R

R. Cette lettre joue un grand rôle dans le langage de nos campagnards: ils l'introduisent entre deux voyelles pour éviter les cacophonies. Ainsi, au lieu de dire: À un coin, à une heure, à un village, etc., le paysan dira: À r'un coin, à r'une heure, à r'un village; d'ici à r'un moment. La petite chambre est à r'Auguste. Quel est le prix de vos cerises, brave homme?—Oh là, Monsieur, j'en ai à r'un sou la livre et à deux sous. L'introduction de ce r euphonique est fréquente aussi dans le langage populaire de la ville.

RABATTRE, v. a. Rebattre, répéter jusqu'à satiété. Que viens-tu encore nous rabattre? N'as-tu pas assez rabattu tes ennuyeuses anecdotes et tes vieux contes?

RABISTOLER, v. a. Raccommoder. Voyez [RAPISTOLER].

RABISTOQUER, v. a. Rapiécer, rapiéceter, raccommoder tant bien que mal. Rabistoquer des grolles; rabistoquer un broustou.

RABLET ou RABLIET, s. m. Râble, racloir à long manche.

RABOBINER, v. a. Raccommoder tant bien que mal, rajuster. Rabobiner une casaque. Terme vaudois et vieux français. S'emploie souvent au sens figuré. Un verre de vin a suffi pour le rabobiner et le remonter. Se rabobiner veut dire: Se rétablir, revenir en santé.

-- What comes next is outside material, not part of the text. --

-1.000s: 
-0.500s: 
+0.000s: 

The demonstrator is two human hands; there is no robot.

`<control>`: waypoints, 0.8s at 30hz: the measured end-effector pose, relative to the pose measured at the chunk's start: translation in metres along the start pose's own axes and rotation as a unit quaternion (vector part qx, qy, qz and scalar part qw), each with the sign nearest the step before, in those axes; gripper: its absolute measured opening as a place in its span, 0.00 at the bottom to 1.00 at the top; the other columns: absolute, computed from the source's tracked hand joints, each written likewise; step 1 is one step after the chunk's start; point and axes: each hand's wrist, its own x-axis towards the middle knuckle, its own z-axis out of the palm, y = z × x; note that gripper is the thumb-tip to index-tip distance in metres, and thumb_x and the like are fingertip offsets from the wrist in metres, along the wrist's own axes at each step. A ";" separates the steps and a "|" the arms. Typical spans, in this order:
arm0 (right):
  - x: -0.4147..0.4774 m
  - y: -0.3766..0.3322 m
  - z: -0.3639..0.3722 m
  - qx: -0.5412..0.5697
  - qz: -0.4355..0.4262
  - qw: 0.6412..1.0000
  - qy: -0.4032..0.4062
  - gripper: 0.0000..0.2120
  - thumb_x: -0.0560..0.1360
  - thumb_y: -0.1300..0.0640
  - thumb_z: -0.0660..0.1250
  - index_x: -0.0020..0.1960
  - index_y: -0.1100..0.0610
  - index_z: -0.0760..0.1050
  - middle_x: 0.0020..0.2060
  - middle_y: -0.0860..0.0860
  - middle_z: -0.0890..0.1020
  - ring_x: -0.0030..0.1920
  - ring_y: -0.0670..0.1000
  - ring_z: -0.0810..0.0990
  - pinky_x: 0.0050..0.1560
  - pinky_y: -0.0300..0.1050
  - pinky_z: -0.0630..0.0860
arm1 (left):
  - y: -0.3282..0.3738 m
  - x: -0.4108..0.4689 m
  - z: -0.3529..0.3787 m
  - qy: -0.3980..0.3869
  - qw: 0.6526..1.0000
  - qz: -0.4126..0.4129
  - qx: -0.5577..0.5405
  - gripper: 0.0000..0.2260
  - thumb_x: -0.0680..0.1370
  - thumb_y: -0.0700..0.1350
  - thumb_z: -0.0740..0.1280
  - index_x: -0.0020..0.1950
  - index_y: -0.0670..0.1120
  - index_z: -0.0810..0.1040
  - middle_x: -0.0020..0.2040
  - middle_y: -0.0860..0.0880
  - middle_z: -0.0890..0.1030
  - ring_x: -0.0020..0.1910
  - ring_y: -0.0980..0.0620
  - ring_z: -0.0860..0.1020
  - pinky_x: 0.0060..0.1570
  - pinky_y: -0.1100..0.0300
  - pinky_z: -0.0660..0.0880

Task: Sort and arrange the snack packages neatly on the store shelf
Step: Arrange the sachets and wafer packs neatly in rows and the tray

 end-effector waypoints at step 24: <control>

RABOTTE, s. f. Pomme enveloppée de pâte, et que l'on cuit au four. Terme connu à Reims, et sans doute ailleurs. En vieux français, rabote signifie: Boule. Nos rabottes ont, en effet, la forme d'une boule.

RABOTU, UE, adj. Raboteux. Chemin rabotu.

RABOUCLER, v. a. Boucler. Raboucler un soulier.